DIRECTIONS. With the pictures left aside, write out exactly the lines of the listing below from the line with "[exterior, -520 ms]" to the line with "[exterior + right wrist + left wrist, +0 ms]", both included, and only those.

···

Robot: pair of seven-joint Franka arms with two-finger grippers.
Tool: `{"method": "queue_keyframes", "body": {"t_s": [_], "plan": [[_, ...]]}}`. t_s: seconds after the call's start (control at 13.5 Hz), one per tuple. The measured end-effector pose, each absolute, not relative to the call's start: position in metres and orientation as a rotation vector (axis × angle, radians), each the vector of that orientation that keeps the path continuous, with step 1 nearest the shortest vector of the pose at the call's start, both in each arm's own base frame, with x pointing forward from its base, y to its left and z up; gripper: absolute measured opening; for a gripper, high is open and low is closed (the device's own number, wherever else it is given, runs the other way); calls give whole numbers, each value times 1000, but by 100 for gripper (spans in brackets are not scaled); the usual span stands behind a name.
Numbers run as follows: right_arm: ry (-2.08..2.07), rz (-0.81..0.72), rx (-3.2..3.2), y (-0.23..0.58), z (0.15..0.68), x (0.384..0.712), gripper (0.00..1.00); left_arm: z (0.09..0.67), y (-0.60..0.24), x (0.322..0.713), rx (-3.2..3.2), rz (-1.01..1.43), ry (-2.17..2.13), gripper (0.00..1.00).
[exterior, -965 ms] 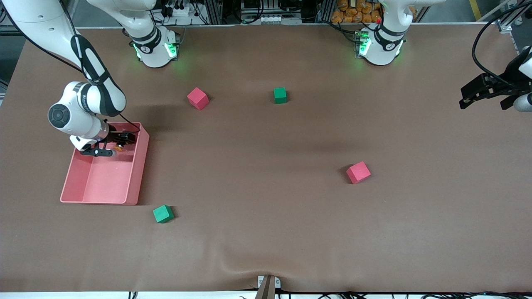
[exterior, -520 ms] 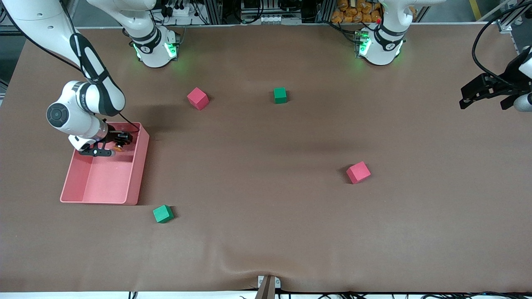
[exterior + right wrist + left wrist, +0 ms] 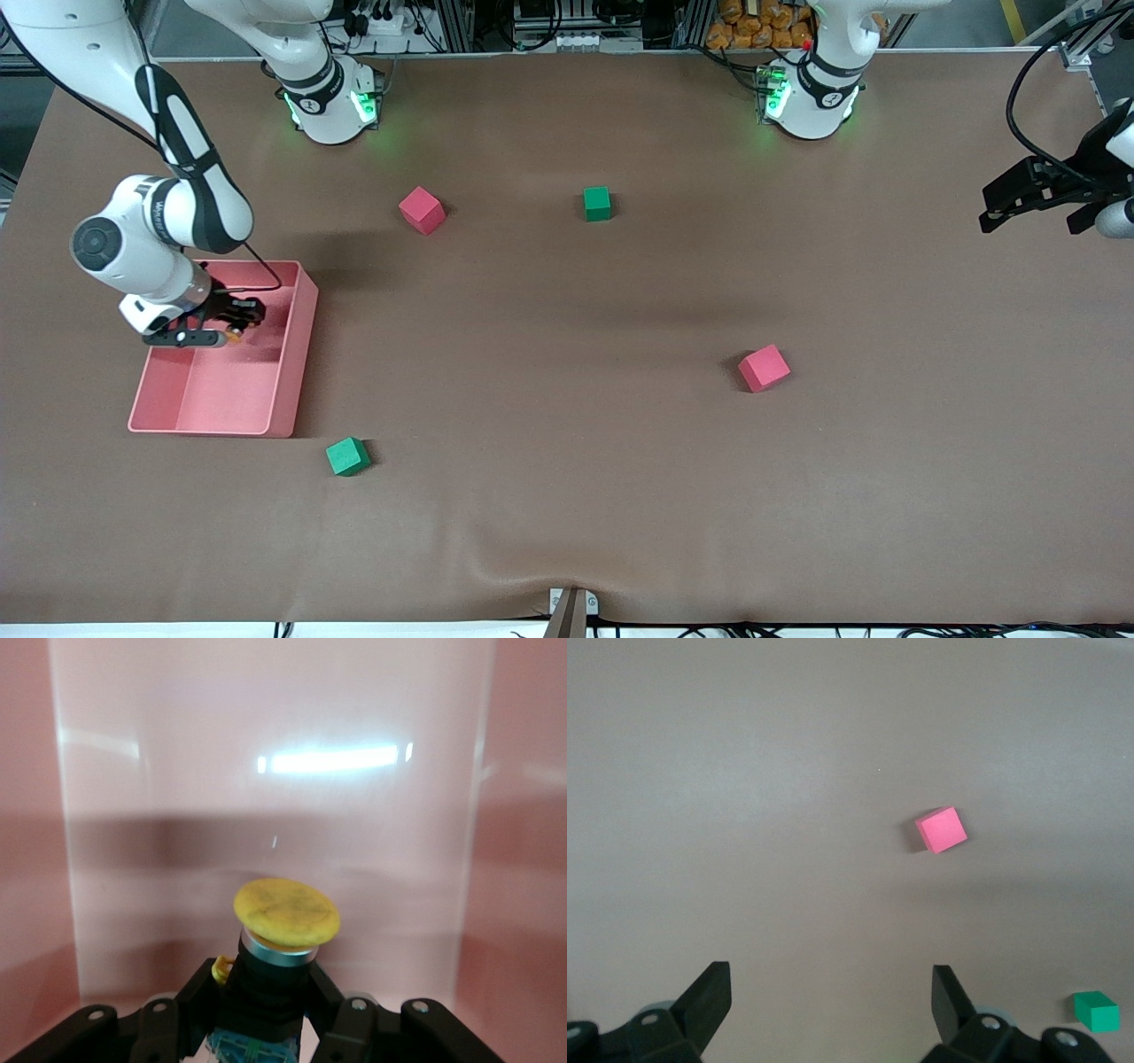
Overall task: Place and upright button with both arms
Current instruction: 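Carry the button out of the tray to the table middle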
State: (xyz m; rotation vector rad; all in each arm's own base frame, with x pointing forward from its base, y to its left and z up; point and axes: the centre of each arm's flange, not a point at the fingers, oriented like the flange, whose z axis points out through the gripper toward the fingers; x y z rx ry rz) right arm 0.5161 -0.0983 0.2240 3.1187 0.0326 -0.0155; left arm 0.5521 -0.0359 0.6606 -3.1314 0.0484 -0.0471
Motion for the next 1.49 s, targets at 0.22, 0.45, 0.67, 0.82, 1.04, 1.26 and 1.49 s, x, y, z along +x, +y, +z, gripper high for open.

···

YOUR RESPONSE.
[exterior, -520 ms] 
[exterior + right wrist + left wrist, +0 ms] 

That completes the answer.